PROBLEM STATEMENT:
Please transcribe the listing below in full and word for word, without its pictures.
=======
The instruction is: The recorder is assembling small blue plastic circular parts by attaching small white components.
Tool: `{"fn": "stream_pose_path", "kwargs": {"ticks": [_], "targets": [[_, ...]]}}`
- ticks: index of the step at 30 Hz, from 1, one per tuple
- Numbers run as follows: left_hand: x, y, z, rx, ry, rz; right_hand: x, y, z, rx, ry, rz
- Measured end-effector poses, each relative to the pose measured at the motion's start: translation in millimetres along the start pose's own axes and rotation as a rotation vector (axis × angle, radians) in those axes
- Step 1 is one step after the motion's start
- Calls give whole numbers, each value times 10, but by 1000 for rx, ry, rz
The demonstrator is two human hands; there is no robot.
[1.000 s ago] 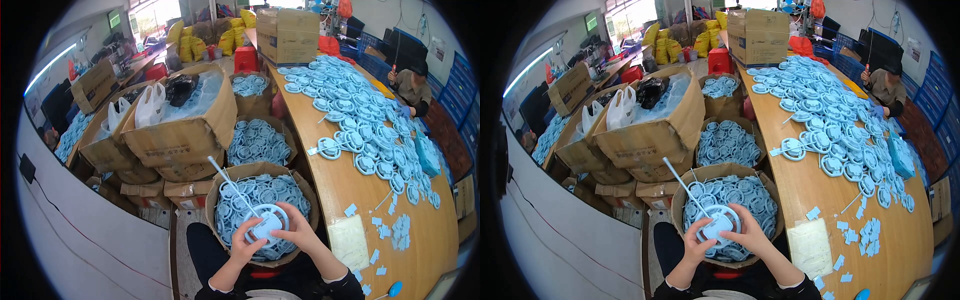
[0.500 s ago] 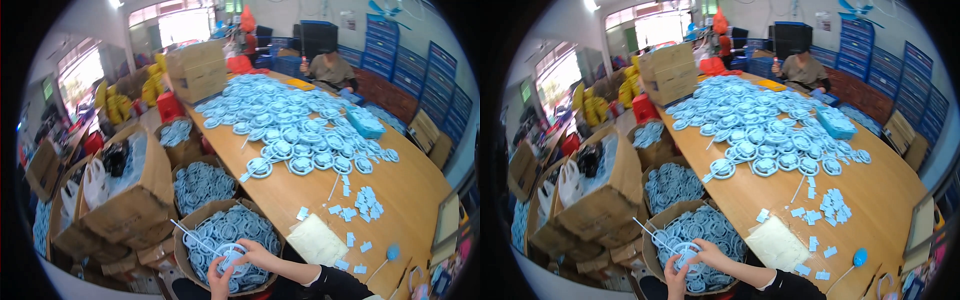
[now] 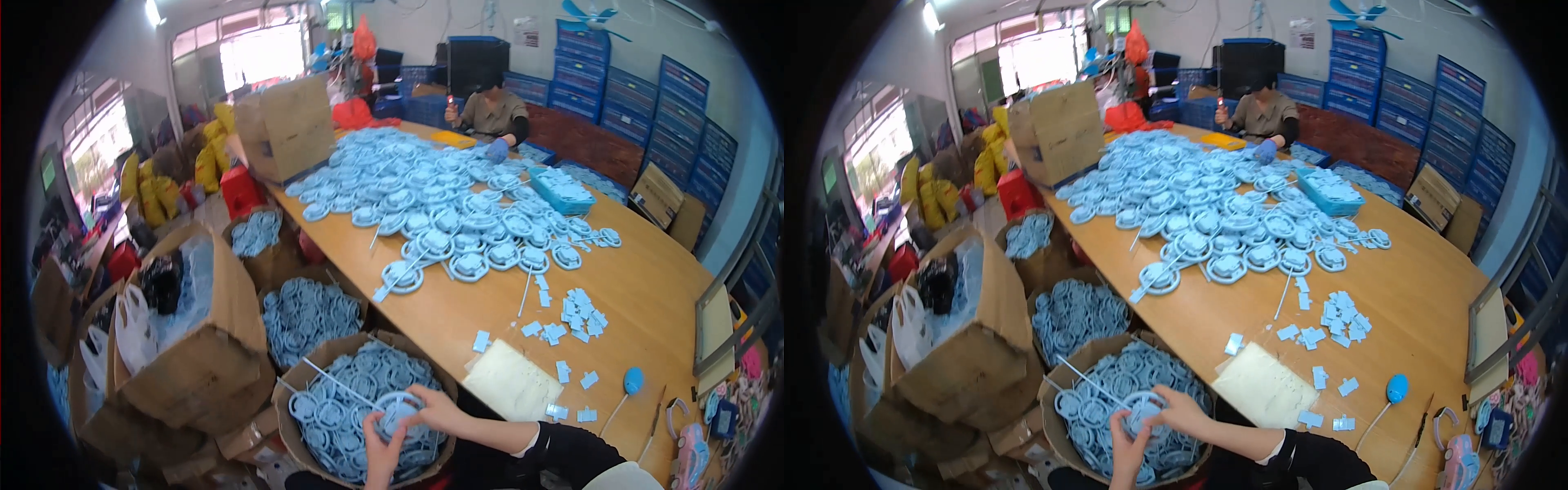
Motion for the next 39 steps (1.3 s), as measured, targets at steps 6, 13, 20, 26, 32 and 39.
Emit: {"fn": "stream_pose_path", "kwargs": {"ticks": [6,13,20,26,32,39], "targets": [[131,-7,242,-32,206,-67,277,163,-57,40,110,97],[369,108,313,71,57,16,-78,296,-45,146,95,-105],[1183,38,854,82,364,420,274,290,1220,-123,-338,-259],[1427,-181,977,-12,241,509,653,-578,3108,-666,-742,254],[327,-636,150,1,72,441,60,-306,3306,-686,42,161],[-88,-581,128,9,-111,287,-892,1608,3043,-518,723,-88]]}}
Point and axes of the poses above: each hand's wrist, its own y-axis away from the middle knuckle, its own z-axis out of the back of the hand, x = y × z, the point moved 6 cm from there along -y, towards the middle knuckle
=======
EXERCISE RESPONSE:
The instruction is: The recorder is assembling small blue plastic circular parts by attaching small white components.
Tool: `{"fn": "stream_pose_path", "kwargs": {"ticks": [_], "targets": [[_, ...]]}}`
- ticks: index of the step at 30 Hz, from 1, one per tuple
- Numbers run as follows: left_hand: x, y, z, rx, ry, rz; right_hand: x, y, z, rx, ry, rz
- Measured end-effector poses, each relative to the pose measured at the motion's start: translation in millimetres along the start pose's own axes and rotation as a rotation vector (axis × angle, radians) in those axes
- Step 1 is one step after the motion's start
- Calls give whole numbers, each value times 10, but by 1000 for rx, ry, rz
The demonstrator is two human hands; there is no robot.
[1.000 s ago] 
[0.500 s ago] 
[now] 
Motion for the next 39 steps (1.3 s), as measured, targets at steps 6, 13, 20, 26, 32 and 39.
Emit: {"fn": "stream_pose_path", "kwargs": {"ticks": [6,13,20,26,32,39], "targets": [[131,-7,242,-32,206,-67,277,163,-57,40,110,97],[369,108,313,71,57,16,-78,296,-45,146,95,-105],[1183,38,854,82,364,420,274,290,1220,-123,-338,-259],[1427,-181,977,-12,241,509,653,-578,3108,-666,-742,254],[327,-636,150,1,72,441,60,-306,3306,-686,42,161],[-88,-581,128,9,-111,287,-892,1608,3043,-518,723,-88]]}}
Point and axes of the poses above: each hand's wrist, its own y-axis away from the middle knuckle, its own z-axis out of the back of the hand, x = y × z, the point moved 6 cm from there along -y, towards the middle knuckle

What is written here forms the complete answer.